A 100-foot tower going up at the Egan Drive pullout in the Mendenhall Wetlands will be the most prominent link in a network to alert pilots of Juneau's wind shear.
"They need a tower to support the system," Allan Heese, Juneau's airport manager, said. Last year, a temporary tower was set up at the same parking area.
The low-level wind shear alert system has two towers previously erected in Juneau, said Joette Storm, Federal Aviation Administration spokeswoman in Anchorage. Both are on the other side of the airport. One is at Crazy Horse Drive, and the other is on Battleship Island near Smuggler's Cove.
"Wind shear has been an issue for incoming jets," Storm said.
Wind shear involves rapidly changing wind currents and is most dangerous when planes are taking off and landing.

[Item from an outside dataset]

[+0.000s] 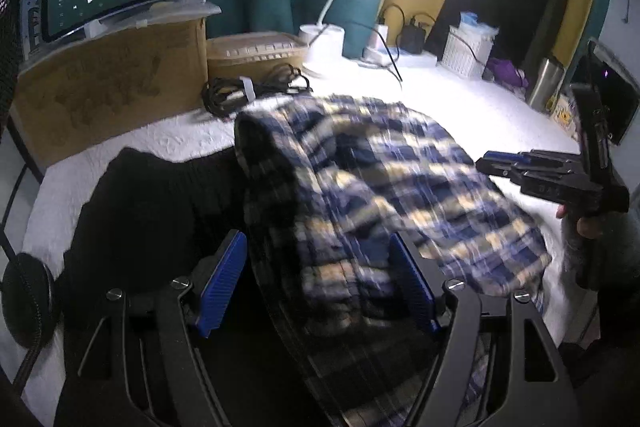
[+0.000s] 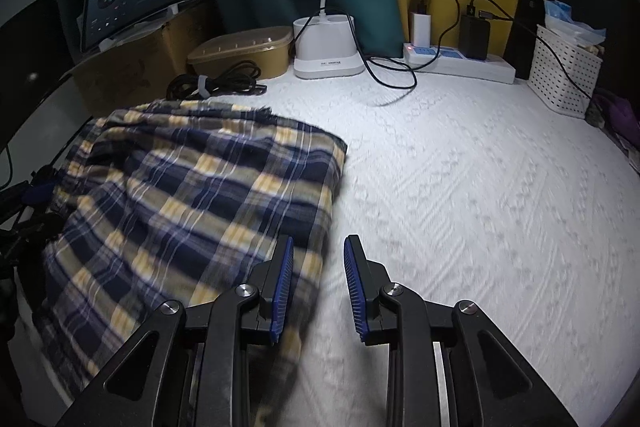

A plane encountering a strong head wind followed by a downdraft and tail wind will have reduced airspeed and experience a loss of lift and elevation, according to FAA literature.
The towers in the alert system hold instruments that measure wind speed and direction, sending information to the airport tower so pilots can be warned of dangerous conditions.
Without the alert system, people working in the airport tower would find out about wind shear conditions only after pilots told them about sudden changes they encountered.
During the trial of the system with the temporary towers in place last year, the FAA's air traffic manager at the airport, Steve Turner, said the terrain, with the mountains flanking the channel and an ice field, has an effect on the unique movement of air near Juneau International Airport.
"We know it causes a lot of disturbed air in this area," he said.
The Mendenhall Wetlands have hosted other equipment measuring wind shear. The FAA conducted tests from the fall of 2002 until February 2003. Two instrument-filled aircraft conducted numerous test flights and a mobile Doppler radio parked in the Mendenhall Wetlands took readings.